One of the most important effects of ERRα antagonism noted in our untargeted metabolite analysis was the reduction in the pool size of both GSH and the GSH precursor (γ-L-glutamyl-L-cysteine) in Cpd29 treated cells (Figure S5F). Although lactate only contributes to about 15% of the total pool of GSH, it was important to note that the flux of 13C lactate into GSH/GSSH was decreased upon ERRα inhibition (Figure S5G). These data suggest that in addition to inhibiting lactate oxidation the cytotoxic activity of Cpd29 in low/no glucose conditions may also be attributable to its ability to interfere with the ability of cells to handle oxidative (ROS) stress.

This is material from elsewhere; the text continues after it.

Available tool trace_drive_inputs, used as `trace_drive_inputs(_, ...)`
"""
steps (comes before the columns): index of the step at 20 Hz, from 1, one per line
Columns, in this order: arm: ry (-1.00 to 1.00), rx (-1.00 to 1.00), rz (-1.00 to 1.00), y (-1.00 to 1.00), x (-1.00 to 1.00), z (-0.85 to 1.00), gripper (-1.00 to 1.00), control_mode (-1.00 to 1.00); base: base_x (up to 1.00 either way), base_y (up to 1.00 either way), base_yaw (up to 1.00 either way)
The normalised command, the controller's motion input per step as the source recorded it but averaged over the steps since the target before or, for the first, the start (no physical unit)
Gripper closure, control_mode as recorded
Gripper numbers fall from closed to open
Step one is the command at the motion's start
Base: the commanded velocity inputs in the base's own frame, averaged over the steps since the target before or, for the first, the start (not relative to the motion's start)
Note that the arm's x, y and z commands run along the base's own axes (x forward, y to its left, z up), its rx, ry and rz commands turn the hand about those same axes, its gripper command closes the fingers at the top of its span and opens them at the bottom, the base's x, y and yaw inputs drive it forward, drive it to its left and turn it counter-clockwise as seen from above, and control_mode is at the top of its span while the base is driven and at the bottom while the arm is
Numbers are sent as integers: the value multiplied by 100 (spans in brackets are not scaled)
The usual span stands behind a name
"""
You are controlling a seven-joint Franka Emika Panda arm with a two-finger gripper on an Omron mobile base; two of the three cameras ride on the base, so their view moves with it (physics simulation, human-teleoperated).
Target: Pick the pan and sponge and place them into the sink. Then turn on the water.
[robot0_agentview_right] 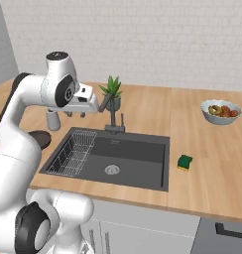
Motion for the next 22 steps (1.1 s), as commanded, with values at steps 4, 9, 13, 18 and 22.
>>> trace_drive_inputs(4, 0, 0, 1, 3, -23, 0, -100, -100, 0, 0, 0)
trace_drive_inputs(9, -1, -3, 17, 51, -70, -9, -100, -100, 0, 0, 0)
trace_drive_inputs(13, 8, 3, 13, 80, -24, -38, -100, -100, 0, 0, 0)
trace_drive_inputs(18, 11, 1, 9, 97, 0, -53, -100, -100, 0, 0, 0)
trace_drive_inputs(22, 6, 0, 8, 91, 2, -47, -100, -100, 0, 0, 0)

Whereas there is strong rationale for developing ERRα antagonists for cancer we also wanted to explore additional pharmaceutical approaches that could be used to attenuate the protective activity of lactate in cancer cells. Recently, metformin and other biguanides, which disrupt mitochondrial function, have received considerable attention as potential cancer chemotherapeutics (Foretz et al., 2014). Thus, the ability of metformin to impact lactate dependent support of cell viability in low/no glucose conditions was assessed. The results of this study in MDA436 breast cancer cells indicate that high concentrations of metformin (1mM), but not lower doses (50 µM), were effective in this assay consistent with the findings of others who have reported a similar efficacy for this drug in cell viability assays (Figure S5H). Although in very early development the potential utility of the mitochondrial pyruvate carrier (MPC) inhibitor (Schell et al., 2014), UK5099, was also evaluated and was shown to inhibit lactate mediated cell survival in vitro (Figure S5I). Thus, while metformin and UK5099 have desirable activities the efficacy and elevated expression of ERRα in cancer make antagonists of this receptor attractive for clinical development as cancer therapeutics.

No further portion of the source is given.